Objective To investigate the role of activated cylic AMP(cAMP) signaling in chemical-induced podocyte injury. Methods Eight-weeks-old male BalB/C mice were randomly divided into three groups: control group, Adriamycin (ADR) group and Forskolin+ADR group. ADR nephropathy models were established by tail intravenous injection,and part of them were injected Forskolin, an agonist of adenylate cyclase, intraperitoneally.
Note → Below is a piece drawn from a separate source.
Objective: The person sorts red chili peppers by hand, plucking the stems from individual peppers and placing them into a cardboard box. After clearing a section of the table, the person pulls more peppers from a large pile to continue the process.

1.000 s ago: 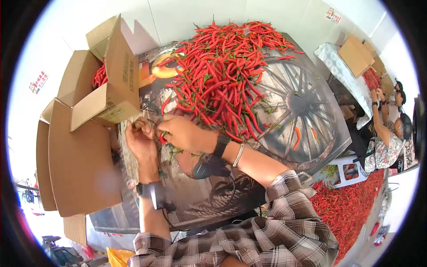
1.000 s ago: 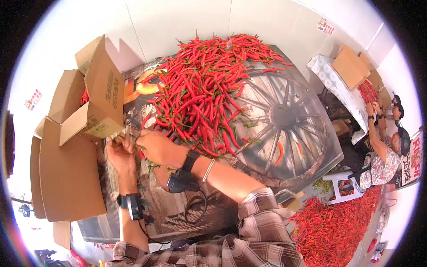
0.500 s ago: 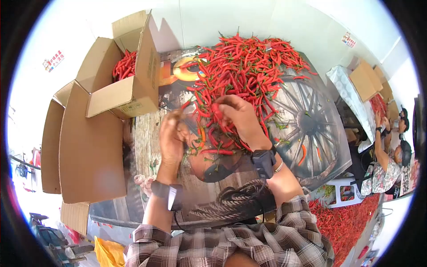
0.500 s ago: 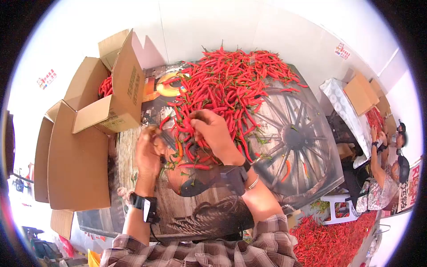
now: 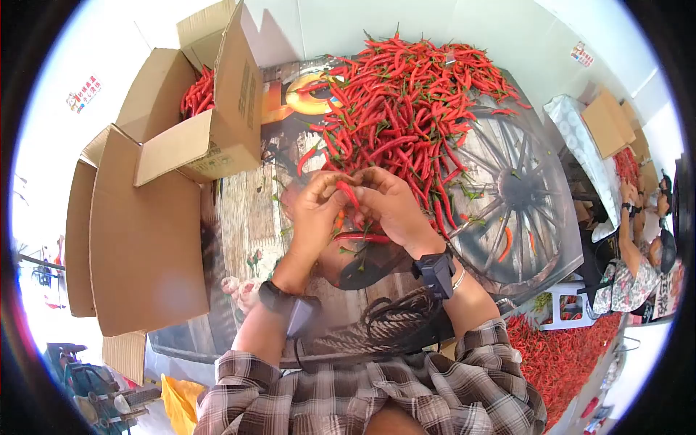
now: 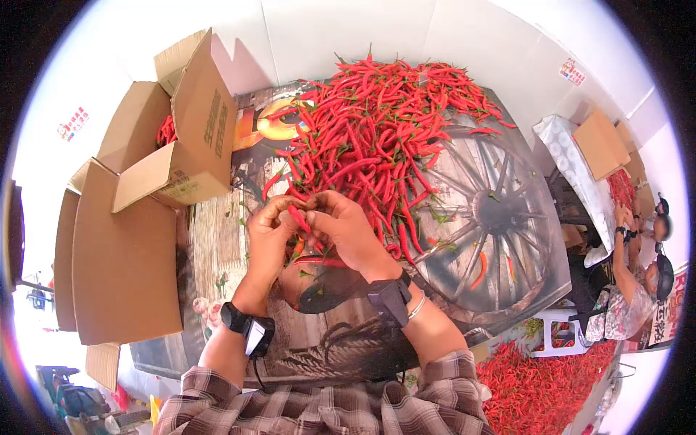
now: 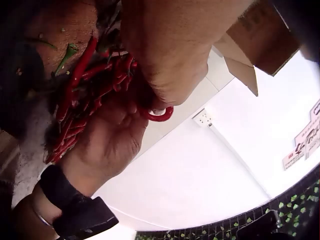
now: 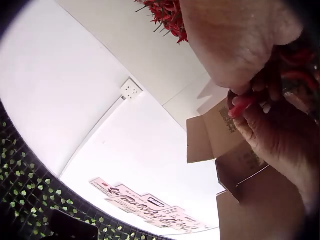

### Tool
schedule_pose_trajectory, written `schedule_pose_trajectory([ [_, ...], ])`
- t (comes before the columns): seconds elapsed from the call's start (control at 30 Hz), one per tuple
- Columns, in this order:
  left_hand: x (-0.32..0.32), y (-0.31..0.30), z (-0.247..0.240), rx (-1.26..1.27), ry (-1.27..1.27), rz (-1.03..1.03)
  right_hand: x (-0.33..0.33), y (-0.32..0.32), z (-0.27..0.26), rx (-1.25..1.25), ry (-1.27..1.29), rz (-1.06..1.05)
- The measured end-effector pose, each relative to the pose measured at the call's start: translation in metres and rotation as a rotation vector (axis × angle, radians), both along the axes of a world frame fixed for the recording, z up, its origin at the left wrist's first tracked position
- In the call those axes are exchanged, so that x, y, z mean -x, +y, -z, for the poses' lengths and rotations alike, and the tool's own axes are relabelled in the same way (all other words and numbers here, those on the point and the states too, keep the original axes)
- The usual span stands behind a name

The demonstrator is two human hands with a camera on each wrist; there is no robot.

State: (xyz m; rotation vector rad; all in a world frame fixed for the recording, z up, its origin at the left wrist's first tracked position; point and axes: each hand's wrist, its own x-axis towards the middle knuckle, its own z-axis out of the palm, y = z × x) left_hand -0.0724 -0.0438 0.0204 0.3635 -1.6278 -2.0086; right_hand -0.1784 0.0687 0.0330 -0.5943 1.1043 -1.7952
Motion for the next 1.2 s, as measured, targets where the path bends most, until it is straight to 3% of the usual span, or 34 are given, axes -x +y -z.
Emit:
schedule_pose_trajectory([
  [0.03, 0.001, 0.001, 0.002, -0.005, -0.010, -0.004, 0.001, -0.001, 0.001, -0.005, -0.010, -0.004],
  [0.1, 0.003, 0.004, 0.005, -0.381, 0.166, 0.069, 0.002, -0.002, -0.001, 0.079, -0.149, -0.070],
  [0.3, 0.001, -0.029, 0.024, -0.694, 0.196, 0.024, 0.005, 0.007, -0.017, 0.126, -0.262, -0.148],
  [0.4, -0.009, -0.038, 0.021, -0.865, 0.337, 0.040, 0.008, 0.011, -0.032, -0.172, 0.135, -0.080],
  [0.43, -0.010, -0.040, 0.023, -0.868, 0.336, 0.033, 0.008, 0.010, -0.026, -0.175, 0.131, -0.085],
  [0.5, -0.010, -0.045, 0.027, -0.802, 0.351, 0.038, 0.009, 0.006, -0.013, -0.201, 0.863, 0.026],
  [0.57, -0.011, -0.044, 0.025, -0.841, 0.344, 0.000, -0.002, 0.006, -0.013, -0.221, 0.883, 0.009],
  [0.63, -0.011, -0.046, 0.024, -0.827, 0.341, 0.047, -0.008, 0.002, -0.006, -0.131, 1.221, -0.104],
  [0.77, -0.010, -0.044, 0.019, -0.842, 0.354, 0.053, -0.030, 0.005, -0.002, -0.326, 1.350, -0.149],
  [1.03, -0.008, -0.043, 0.021, -0.728, 0.257, 0.006, -0.003, 0.010, -0.013, -0.092, 1.129, 0.050],
  [1.1, -0.008, -0.041, 0.020, -0.707, 0.240, 0.007, 0.000, 0.017, -0.032, -0.241, 0.458, 0.126],
  [1.13, -0.008, -0.040, 0.018, -0.682, 0.219, 0.008, 0.005, 0.018, -0.032, -0.239, 0.464, 0.128],
  [1.2, -0.009, -0.037, 0.012, -0.663, 0.184, 0.003, 0.016, 0.021, -0.028, -0.096, 0.214, 0.261],
])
Phosphorylation of cAMP response element binding protein (CREB) was detected by laser confocal microscopy,morphology of foot processes were determined with transmission electron microscope, and WT-1 expression in glomeruli were detected by immunohistochemistry. Conditionally immortalized podocytes were treated with puromycin aminonucleoside (PAN), Exchange protein directly activated by cAMP (Epac) agonist 8-pCPT-2-O-Me-cAMP (2Me), protein kinase A (PKA) antagonist H89 and its agonist pCPT-cAMP(pCPT). Western blot was used to detect the expression levels of Epac, caspase3 and cleaved caspase3. PKA activity was assayed using cAMP-dependent protein kinase detection system. Cell viability was determined by a cell count kit and podocyte apoptosis was estimated by TUNEL staining. Mitochondrial membrane potential was evaluated by JC-1 staining. Results (1)Compared with ADR group, the urine albumin decreased significantly (P<0.05) among Forskolin+ADR group and the WT-1 positive cells per glomerulus increased obviously (P<0.05). (2)PAN decreased podocyte number in a time-dependent manner (P<0.05), pre-treatment with pCPT obviously inhibited PAN induced podocyte decrease (P<0.05), but H89 prevented the effect of pCPT in a dose-dependent manner (P<0.05). (3)JC-1 staining showed that the percentage of podocyte with green fluorescence for control, PAN and pCPT+PAN group were (12.67±2.15)%, (31.35±4.60)% and (16.96 ± 2.51)% respectively (P<0.05), and pretreatment with H89 inhibited the effect of pCPT (P<0.05). (4)PAN promoted podocyte apoptosis and cleaved caspase3 expression (P<0.05), and pretreatment with pCPT significantly prevented PAN-induced podocyte apoptosis and cleaved caspase3 expression (P<0.05). Conclusions cAMP signaling activation ameliorated podocyte injury in ADR mice and PAN-induced podocyte apoptosis, and cAMP/PKA pathway may mediate these processes.